Oh, the R.K. had done her research, due diligence and homework all right, but circumstances beyond our control (aren’t they always?) dictated the necessary last-minute 1.5 day high-pressure accommodation anxiety marathon. Luckily she was well prepared with a list of excellent sounding apartments that were only marginally above her budget and slightly further away than the desired location. So headlong into the fray we went.

And you know how these things turn out. It’s uncanny how the reprobates listing the apartments somehow leave out the most accurate descriptions of said advertised property. You know, truthful adjectives like “ramshackle” or “run-down” or “uninhabitable” and good old accurate nouns like “dive,” “rat hole” or “crack house.”

The first place we went to – a “quiet, well-kept second floor unit” was still inhabited by a family with a deranged dachshund that unleashed a constant barking barrage, a large black cat with a talent for shedding and an unusually powerful smell that could only be described as a cross between a soiled diaper and decomposing cabbage. We were greatly relieved to stumble back out into the heat and the haze where we couldn’t breathe.

The next place, advertised as a “spacious” and “recently painted”, we finally found in a side street that looked like the apocalypse had come early. Even the elevator was from Nightmare on Elm Street. It was the size of a two-hanger closet. It made a phone booth look like Madison Square Gardens. Also, it was thrashed and trashed. We reluctantly entered the vertical coffin just as another fellow squeezed in. On the second floor the door opened and there stood a rather scary and sweaty person wearing only torn walking shorts. And 1,000 scary, sweaty tattoos. Luckily, with three of us already in the elevator there wasn’t room for Tat Man to join us. On the fourth floor the R.K. and I burst the heck out of the hades box and escaped out the back stairs.

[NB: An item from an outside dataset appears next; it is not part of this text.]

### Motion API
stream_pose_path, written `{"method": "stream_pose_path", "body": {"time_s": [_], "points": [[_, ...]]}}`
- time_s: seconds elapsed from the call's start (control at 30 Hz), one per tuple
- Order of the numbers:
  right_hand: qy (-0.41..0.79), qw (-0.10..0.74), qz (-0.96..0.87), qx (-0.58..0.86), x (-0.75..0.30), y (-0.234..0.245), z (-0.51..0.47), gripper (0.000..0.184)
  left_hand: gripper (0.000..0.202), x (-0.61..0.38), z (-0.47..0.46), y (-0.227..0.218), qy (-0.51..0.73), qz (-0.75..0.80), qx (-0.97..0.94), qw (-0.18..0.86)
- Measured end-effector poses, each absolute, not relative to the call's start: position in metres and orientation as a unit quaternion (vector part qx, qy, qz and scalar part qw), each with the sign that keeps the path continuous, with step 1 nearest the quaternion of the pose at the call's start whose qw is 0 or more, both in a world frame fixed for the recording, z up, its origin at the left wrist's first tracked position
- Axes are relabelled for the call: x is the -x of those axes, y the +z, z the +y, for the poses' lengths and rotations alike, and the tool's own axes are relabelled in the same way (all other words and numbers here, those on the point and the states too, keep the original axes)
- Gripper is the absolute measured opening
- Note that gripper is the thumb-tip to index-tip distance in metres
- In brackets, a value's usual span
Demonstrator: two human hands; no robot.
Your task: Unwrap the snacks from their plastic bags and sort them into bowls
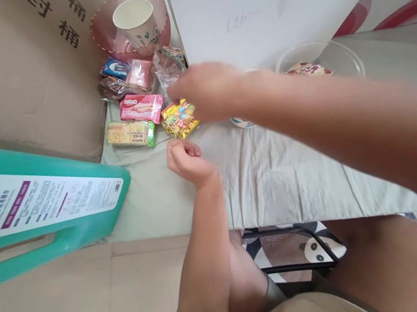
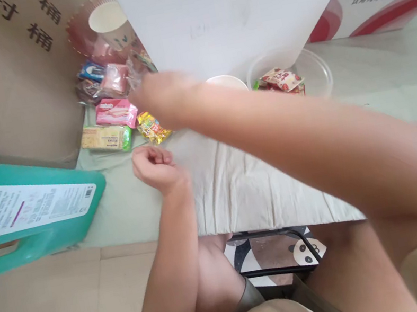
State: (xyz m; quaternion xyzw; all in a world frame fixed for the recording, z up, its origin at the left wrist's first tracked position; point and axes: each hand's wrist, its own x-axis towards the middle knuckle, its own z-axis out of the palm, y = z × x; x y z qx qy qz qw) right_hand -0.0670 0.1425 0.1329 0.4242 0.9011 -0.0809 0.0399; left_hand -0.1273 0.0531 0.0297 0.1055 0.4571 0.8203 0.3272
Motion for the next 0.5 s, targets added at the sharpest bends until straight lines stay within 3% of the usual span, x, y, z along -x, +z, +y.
{"method": "stream_pose_path", "body": {"time_s": [0.07,0.23,0.5], "points": [[-0.085,0.038,0.915,-0.393,0.084,0.105,0.140,0.056,0.023,0.128,0.049,0.029,0.835,0.463,-0.161,0.250],[-0.034,-0.024,0.939,-0.342,0.091,0.038,0.160,0.047,0.023,0.131,0.043,0.028,0.821,0.470,-0.231,0.227],[-0.024,-0.020,0.932,-0.362,0.076,0.063,0.143,0.029,0.025,0.153,0.053,0.029,0.835,0.476,-0.165,0.219]]}}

And on, and on like that – up Frustration Street and down Depressing Avenue – all day long. But finally, the next muggy, sticky day, just when the idea of living out of a dumpster was starting to look like a viable option, the rotten kid snagged a good one.

Happy days! And then I remembered the old adage: the misery of finding an apartment is second only to the act of actually moving into said apartment. I think I’ll book dental surgery that week.

Harley Hay is a Red Deer writer and filmmaker.